Never did a name more aptly describe a dog. I hunted with Peat (his call name) early and late in his life, and this remarkable superdog, a product of Sorby’s breeding and Dan’s handling, was simply the finest Gordon grouse dog that I’ve ever encountered.

The Terrific Twos
Peat was only two when we met, yet he already knew how to work a grouse toward the gun. As Dan and I walked on a logging road, Peat pointed at the edge of a brushy patch of cover upslope of us. Suddenly, Peat relocated above the brush. The bird was moving. Now the grouse moved laterally, trying to slip around the dog and uphill.

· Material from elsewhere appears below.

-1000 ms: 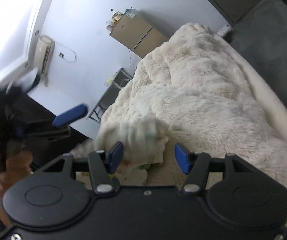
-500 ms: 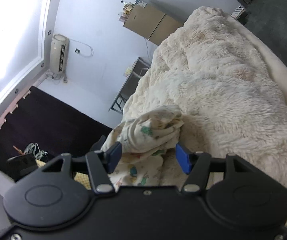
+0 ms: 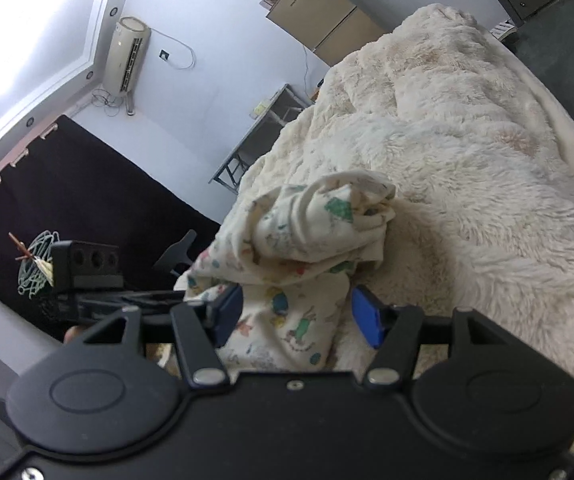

In a stiff-legged traveling point, Peat stalked back and forth to block the bird. When the grouse lost it and flushed, it flew right over our heads.

Another time, Peat pointed on the near side of a huge brush pile. Dan assumed he’d hear the flush and never see the bird. But Peat broke point and circled around back, and the grouse flew out front for a 45-degree shot.

Also when Peat was two, we found him pointing a grouse 20 feet up a tree. To learn to hunt up when the birds aren’t down, plus master the traveling point and discover how to handle grouse to the gun, all the while going through canine adolescence? Well, it just doesn’t get much better.

Even more spectacular was Peat’s uncanny bird-finding ability. During Dan’s annual week-long grouse hunts, Peat alone would have as many finds as all the other dogs combined. His number ratios were the same in both strange and familiar woods. Dan’s wife, Karen, remembers how Peat communicated with her before a beeper collar replaced his bell. “When we couldn’t hear the bell or see him,” she recalls, “we couldn’t be certain whether he was on point or had just stopped. But I could call his name, and if he wasn’t on point, he’d move enough to tinkle the bell.”

Near the end, Peat could hardly walk. Karen held him outside as he relieved himself, then laid him in the grass. Later, from a window, she saw that he had dragged himself about 30 feet by his front legs trying to join the dogs and hunters at the end of the lane. When Peat died, Dan and Karen gathered rocks from places he had hunted to put on his grave. They noticed that one was shaped like his head, so Karen painted it with his likeness. “Everything about Peat was special,” she said, “right up to the end.”